### What the exercise asks:
Return each line of the material verbatim.

### Dataset content:

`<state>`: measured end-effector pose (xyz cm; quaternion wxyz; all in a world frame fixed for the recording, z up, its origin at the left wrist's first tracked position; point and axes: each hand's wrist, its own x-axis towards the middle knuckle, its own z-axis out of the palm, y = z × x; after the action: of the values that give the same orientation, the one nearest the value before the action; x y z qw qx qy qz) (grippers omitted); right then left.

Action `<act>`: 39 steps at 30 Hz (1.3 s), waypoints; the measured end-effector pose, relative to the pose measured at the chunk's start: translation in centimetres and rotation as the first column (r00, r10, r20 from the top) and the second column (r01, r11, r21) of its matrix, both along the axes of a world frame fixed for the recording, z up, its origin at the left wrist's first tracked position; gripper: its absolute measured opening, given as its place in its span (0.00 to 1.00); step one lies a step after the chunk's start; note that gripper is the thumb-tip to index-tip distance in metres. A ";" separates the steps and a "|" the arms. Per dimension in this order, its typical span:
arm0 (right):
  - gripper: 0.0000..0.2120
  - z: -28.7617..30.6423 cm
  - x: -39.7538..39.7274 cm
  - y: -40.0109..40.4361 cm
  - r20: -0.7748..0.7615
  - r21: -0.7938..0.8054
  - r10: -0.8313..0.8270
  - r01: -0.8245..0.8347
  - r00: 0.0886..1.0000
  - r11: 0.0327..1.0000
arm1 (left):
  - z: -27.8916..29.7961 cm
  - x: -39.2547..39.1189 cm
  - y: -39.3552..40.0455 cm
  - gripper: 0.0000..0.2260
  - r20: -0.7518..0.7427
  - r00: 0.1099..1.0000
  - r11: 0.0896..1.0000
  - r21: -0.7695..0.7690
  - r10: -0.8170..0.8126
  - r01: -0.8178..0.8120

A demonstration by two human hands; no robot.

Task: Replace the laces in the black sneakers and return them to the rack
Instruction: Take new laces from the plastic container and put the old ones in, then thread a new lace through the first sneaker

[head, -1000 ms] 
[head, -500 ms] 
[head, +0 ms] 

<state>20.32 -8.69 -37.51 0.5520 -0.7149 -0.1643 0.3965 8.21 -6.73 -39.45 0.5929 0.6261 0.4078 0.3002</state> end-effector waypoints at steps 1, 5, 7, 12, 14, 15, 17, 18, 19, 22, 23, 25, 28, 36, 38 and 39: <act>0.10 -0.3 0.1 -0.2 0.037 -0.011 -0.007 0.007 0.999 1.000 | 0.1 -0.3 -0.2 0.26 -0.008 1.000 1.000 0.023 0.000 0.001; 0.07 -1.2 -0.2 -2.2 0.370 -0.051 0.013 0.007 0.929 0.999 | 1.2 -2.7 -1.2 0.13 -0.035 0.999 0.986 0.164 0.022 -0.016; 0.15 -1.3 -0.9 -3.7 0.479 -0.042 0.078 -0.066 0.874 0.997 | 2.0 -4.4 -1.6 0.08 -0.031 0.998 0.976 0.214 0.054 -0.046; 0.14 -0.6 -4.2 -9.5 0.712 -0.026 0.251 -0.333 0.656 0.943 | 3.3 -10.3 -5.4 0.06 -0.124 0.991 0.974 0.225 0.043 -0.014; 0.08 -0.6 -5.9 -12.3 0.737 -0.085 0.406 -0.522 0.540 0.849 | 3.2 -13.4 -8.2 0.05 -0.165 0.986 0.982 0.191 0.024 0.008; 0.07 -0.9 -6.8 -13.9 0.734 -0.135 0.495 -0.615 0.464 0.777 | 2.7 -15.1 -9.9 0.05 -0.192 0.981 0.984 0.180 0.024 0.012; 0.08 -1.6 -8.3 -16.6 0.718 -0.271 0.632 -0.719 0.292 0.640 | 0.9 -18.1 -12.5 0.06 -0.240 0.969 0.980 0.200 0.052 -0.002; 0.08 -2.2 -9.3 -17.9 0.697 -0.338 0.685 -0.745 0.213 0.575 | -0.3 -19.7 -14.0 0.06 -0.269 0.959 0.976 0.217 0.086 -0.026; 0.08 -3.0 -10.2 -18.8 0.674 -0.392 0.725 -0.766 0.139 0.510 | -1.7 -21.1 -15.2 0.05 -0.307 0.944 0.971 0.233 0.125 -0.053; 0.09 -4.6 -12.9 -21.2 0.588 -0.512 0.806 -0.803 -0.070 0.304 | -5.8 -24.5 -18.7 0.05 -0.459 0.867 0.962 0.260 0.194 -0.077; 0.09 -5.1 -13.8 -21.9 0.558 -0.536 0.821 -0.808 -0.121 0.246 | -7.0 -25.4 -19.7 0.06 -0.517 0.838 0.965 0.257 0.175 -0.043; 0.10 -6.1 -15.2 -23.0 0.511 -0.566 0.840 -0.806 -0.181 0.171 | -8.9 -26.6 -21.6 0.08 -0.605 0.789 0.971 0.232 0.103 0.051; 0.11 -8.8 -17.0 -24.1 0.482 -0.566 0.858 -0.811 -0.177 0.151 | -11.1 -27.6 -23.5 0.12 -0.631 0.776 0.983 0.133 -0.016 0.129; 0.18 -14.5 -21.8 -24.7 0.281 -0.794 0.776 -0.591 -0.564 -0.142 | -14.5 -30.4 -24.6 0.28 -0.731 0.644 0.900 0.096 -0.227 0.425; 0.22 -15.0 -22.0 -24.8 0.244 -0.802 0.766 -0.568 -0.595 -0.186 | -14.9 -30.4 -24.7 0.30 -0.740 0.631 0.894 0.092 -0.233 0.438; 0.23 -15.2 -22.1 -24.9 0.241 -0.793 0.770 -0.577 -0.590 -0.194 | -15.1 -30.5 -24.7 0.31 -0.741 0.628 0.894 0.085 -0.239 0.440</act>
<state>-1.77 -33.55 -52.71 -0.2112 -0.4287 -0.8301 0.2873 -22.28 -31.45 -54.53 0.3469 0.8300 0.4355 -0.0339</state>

### Exercise output:
`<state>`: measured end-effector pose (xyz cm; quaternion wxyz; all in a world frame fixed for the recording, z up, its origin at the left wrist's first tracked position; point and axes: each hand's wrist, its own x-axis towards the middle knuckle, its own z-axis out of the palm, y = z × x; after the action: of the values that give the same orientation, the one nearest the value before the action; x y z qw qx qy qz) (grippers omitted); right then left.

Action `<act>`: 39 steps at 30 Hz (1.3 s), waypoints; the measured end-effector pose, relative to the pose measured at the chunk's start: translation in centimetres and rotation as the first column (r00, r10, r20 from the top) and the second column (r01, r11, r21) of its matrix, both along the axes of a world frame fixed for the recording, z up, its origin at the left wrist's first tracked position; gripper: its absolute measured opening, given as its place in its span (0.00 to 1.00); step one lies a step after the chunk's start; note that gripper is the thumb-tip to index-tip distance in metres. A ";" separates the steps and a "|" the arms. Per dimension in this order, its typical span:
arm0 (right):
  - gripper: 0.0000..0.2120
  - z: -28.7617..30.6423 cm
  - x: -39.7538..39.7274 cm
  - y: -40.0109..40.4361 cm
  - r20: -0.7748..0.7615
  - r21: -0.7938..0.8054
  - r10: -0.8313..0.8270
  - r01: -0.8245..0.8347
  - r00: 0.0886..1.0000
  - r11: 0.0327..1.0000
arm1 (left):
  - z: -27.8916..29.7961 cm
  - x: -39.2547..39.1189 cm
  - y: -39.3552..40.0455 cm
  - gripper: 0.0000..0.2260
  - r20: -0.7518..0.7427
  - r00: 0.1099..1.0000
  - r11: 0.0896..1.0000
  - r21: -0.7695..0.7690
  - r10: -0.8170..0.8126
  - r01: -0.8178..0.8120

A demonstration by two human hands; no robot.

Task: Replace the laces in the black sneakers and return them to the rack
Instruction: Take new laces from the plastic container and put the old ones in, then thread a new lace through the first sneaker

[head, -1000 ms] 
[head, -500 ms] 
[head, +0 ms] 

<state>20.32 -8.69 -37.51 0.5520 -0.7149 -0.1643 0.3965 8.21 -6.73 -39.45 0.5929 0.6261 0.4078 0.3002</state> end-effector waypoints at steps 1, 5, 7, 12, 14, 15, 17, 18, 19, 22, 23, 25, 28, 36, 38 and 39: <act>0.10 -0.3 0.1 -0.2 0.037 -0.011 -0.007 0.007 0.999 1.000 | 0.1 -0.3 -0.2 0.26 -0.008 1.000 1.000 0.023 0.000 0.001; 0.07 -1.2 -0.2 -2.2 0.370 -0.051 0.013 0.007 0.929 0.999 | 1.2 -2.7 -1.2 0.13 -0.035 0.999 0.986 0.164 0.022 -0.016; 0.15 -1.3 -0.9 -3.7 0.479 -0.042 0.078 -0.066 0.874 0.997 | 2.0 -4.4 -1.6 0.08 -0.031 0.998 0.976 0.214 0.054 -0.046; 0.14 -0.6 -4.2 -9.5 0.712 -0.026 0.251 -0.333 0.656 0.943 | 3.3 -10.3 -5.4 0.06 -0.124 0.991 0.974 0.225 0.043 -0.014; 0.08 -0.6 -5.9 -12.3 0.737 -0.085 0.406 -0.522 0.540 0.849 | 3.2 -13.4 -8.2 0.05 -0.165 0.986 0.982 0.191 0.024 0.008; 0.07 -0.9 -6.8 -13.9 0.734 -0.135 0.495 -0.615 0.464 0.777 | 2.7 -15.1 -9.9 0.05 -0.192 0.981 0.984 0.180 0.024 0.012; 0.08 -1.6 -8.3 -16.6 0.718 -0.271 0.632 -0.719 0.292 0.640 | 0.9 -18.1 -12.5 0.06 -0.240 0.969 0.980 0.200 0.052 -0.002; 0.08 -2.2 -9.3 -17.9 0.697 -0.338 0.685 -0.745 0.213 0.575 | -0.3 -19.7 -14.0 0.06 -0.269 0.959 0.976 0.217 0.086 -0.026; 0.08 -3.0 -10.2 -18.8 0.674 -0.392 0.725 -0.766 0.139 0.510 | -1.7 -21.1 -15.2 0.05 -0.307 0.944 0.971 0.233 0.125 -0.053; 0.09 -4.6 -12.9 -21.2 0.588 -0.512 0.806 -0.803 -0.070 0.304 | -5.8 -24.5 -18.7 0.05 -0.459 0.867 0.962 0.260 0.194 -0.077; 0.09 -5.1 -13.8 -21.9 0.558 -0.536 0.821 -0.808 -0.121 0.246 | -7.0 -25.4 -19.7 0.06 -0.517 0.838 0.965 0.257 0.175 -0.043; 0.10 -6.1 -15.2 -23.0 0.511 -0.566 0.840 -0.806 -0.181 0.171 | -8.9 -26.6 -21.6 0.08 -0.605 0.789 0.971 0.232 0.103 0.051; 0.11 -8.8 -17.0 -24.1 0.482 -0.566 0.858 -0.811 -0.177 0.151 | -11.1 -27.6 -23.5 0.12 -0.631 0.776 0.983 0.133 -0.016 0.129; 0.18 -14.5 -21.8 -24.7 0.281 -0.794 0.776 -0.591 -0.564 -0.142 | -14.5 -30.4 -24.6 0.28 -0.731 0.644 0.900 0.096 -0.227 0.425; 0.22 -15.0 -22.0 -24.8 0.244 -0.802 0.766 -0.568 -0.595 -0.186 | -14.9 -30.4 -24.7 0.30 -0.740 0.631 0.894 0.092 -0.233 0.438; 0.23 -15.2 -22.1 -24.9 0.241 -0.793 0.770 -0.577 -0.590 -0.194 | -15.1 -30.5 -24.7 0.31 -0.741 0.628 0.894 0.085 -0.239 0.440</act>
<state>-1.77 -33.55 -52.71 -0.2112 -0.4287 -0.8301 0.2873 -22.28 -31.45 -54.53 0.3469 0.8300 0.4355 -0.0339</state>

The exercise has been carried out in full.